EXERCISE: Pick out every line of the entries below where "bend" occurs, and copy those lines.

SUPPLIED INFORMATION:
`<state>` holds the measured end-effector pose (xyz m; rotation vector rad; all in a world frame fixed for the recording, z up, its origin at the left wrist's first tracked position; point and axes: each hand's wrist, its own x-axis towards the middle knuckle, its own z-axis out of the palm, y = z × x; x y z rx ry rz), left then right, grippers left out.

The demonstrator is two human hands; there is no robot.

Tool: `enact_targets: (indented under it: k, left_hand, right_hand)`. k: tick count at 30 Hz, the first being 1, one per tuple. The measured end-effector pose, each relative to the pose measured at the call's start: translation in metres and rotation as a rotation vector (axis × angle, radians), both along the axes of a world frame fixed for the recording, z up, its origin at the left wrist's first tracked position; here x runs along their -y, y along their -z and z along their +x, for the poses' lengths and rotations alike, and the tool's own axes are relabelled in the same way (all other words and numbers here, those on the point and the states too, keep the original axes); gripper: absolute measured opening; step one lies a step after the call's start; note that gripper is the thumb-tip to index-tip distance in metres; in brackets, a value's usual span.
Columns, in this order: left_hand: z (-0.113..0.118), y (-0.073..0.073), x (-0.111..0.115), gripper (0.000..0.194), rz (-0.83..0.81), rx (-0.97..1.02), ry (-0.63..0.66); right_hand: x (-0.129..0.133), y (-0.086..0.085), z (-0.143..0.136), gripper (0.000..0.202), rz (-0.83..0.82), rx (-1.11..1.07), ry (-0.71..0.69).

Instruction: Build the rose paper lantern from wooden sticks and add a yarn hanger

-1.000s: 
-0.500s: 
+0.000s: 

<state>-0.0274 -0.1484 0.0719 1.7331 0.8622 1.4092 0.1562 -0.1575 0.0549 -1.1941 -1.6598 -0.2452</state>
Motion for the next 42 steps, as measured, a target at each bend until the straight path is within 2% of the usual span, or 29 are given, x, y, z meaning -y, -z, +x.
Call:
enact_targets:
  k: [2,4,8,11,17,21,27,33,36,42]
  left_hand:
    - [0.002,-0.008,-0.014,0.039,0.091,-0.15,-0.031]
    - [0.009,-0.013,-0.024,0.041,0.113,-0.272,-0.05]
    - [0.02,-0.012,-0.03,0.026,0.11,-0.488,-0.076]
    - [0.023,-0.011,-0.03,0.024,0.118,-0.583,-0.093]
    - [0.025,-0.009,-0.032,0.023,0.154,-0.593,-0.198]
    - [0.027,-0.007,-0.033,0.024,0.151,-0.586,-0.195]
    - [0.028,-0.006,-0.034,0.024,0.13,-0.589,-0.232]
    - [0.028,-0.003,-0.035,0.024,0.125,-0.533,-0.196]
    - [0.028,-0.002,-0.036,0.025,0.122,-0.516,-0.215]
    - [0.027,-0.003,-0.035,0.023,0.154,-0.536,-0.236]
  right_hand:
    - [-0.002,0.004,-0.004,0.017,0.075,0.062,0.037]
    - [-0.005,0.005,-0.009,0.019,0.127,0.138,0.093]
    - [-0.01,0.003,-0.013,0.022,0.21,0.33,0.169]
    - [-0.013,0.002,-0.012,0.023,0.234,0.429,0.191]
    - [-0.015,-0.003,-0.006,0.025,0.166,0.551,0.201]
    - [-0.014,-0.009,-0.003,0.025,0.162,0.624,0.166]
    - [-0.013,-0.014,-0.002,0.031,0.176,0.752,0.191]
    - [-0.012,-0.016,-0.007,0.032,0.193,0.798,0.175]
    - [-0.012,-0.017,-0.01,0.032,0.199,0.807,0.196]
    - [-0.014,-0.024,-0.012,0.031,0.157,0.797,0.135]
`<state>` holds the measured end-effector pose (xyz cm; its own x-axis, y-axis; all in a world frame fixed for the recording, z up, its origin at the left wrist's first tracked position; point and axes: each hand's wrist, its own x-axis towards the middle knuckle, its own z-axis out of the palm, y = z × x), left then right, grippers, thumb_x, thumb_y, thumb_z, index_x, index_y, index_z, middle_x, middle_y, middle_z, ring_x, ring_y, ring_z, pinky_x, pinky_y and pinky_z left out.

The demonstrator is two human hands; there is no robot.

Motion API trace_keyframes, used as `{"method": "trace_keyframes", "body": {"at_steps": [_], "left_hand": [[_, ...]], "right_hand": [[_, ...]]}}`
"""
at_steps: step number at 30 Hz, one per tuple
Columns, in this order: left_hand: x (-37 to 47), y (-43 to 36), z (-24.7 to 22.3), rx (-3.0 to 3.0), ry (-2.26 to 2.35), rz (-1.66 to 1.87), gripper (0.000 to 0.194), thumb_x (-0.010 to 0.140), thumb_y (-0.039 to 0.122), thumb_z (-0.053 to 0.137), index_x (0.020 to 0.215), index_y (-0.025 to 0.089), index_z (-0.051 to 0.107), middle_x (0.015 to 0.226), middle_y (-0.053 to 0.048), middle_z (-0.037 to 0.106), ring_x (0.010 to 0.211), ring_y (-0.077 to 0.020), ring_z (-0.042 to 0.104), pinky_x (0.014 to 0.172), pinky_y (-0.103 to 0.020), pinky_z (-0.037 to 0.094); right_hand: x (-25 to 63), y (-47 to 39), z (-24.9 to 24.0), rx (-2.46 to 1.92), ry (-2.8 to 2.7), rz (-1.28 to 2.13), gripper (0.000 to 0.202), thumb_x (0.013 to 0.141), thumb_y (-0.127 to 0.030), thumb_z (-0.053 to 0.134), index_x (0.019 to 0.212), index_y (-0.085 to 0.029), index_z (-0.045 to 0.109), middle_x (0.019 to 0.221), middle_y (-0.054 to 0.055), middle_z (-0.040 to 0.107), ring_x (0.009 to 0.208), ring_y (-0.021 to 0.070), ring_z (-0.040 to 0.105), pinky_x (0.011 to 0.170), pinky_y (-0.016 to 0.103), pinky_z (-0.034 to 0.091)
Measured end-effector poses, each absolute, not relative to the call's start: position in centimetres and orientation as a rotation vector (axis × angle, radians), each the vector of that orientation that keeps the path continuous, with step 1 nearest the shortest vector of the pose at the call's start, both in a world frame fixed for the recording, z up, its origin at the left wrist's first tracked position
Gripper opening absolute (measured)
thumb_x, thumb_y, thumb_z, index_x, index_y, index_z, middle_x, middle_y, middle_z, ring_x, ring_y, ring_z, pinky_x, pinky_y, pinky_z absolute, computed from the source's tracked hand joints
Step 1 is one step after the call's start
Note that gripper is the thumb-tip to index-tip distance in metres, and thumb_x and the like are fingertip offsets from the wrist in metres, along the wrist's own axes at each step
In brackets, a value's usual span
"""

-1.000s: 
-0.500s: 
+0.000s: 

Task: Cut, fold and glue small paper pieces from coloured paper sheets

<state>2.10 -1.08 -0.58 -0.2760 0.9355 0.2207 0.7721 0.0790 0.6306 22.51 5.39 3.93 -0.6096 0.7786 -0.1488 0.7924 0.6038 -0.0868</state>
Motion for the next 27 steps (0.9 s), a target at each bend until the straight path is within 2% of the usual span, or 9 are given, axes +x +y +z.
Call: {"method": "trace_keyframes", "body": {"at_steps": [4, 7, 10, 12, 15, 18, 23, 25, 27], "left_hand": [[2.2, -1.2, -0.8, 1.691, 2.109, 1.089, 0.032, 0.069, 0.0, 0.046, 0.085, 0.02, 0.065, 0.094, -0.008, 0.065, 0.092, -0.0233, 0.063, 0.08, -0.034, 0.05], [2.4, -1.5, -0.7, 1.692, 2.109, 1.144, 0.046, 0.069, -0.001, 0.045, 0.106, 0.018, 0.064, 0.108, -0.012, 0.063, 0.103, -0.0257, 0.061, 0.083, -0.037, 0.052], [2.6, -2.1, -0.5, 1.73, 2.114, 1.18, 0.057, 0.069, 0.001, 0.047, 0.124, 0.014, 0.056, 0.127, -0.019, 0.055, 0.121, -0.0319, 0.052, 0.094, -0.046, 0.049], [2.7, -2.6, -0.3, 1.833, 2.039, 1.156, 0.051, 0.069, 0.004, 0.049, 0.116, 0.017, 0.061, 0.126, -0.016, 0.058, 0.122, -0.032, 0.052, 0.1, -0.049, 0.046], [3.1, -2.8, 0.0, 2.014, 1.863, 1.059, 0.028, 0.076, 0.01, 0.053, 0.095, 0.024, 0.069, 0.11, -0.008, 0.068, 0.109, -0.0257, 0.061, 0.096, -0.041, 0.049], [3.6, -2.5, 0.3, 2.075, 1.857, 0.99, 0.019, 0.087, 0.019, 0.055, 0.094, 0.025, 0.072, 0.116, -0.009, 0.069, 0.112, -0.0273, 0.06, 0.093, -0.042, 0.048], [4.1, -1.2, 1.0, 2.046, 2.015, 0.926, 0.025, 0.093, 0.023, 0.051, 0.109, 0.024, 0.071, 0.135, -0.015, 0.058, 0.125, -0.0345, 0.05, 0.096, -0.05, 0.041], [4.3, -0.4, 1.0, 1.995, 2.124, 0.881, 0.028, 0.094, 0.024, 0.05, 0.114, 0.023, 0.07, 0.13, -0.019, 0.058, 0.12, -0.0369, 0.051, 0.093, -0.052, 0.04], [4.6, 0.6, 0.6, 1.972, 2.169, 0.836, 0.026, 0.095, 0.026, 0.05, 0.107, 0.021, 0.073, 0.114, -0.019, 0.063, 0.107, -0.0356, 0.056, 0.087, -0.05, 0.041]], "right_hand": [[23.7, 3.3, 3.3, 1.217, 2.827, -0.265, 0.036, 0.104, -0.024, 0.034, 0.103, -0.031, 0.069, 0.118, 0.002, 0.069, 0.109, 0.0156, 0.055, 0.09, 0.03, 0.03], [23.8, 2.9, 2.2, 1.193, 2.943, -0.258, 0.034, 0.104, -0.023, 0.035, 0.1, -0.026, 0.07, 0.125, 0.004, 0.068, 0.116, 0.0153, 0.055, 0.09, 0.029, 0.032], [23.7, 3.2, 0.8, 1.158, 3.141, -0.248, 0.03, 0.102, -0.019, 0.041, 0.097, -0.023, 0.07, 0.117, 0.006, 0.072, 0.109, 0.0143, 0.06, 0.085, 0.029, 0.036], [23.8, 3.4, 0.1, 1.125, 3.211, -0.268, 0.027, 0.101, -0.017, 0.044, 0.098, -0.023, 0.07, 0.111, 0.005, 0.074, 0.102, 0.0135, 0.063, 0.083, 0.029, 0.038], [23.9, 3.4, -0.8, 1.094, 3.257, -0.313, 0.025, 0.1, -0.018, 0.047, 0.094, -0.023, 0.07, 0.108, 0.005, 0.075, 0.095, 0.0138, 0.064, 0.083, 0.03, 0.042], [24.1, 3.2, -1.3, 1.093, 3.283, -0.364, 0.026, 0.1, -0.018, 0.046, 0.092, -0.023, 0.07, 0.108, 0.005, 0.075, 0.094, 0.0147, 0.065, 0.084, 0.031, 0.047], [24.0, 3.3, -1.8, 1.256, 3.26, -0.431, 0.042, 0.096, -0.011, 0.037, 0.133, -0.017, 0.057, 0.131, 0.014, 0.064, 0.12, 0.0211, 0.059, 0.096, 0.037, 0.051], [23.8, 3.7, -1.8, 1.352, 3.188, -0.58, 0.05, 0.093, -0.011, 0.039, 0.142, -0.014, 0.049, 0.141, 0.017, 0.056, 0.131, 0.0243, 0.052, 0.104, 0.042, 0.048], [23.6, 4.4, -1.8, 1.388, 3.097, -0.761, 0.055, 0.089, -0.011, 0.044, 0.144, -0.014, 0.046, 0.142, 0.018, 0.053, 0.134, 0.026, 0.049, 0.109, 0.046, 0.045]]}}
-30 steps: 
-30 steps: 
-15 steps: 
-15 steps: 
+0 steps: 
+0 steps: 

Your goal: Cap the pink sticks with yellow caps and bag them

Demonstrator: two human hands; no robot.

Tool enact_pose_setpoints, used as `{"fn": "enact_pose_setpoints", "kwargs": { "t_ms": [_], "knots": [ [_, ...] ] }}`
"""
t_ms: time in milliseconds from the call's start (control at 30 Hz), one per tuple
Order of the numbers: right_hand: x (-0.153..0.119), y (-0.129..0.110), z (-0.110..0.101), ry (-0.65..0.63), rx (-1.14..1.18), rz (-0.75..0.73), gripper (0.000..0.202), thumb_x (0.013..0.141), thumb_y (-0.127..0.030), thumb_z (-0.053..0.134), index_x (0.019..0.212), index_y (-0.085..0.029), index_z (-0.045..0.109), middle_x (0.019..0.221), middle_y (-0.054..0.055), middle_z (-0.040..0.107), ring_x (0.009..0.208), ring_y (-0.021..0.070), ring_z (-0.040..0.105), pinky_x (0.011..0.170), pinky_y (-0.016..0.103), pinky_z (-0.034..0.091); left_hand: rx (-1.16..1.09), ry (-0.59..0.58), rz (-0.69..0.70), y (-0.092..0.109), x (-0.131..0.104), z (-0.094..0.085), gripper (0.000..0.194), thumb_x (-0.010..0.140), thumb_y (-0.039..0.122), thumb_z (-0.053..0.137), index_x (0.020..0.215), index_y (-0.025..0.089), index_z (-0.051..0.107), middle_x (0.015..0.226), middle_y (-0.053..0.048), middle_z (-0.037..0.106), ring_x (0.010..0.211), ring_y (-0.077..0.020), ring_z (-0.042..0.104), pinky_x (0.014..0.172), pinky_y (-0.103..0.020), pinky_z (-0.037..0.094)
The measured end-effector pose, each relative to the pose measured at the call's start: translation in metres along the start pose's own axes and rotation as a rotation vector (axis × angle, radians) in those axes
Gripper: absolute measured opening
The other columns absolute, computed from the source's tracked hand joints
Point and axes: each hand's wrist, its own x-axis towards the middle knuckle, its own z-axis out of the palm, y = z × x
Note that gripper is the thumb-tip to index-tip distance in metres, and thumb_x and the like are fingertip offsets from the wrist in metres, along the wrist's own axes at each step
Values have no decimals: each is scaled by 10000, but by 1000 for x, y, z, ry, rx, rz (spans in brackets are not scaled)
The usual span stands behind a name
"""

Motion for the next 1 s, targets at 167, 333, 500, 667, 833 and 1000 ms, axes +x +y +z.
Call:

RESULT OF THIS EXERCISE:
Motion for the next 42 steps, as measured, a target at each bend until the straight path is within 2% of the usual span, or 29 are given, x, y, z meaning -y, -z, +x.
Motion for the next 27 steps (0.9 s), a target at each bend until the straight path is within 2% of the usual span, or 9 are given, axes +x +y +z.

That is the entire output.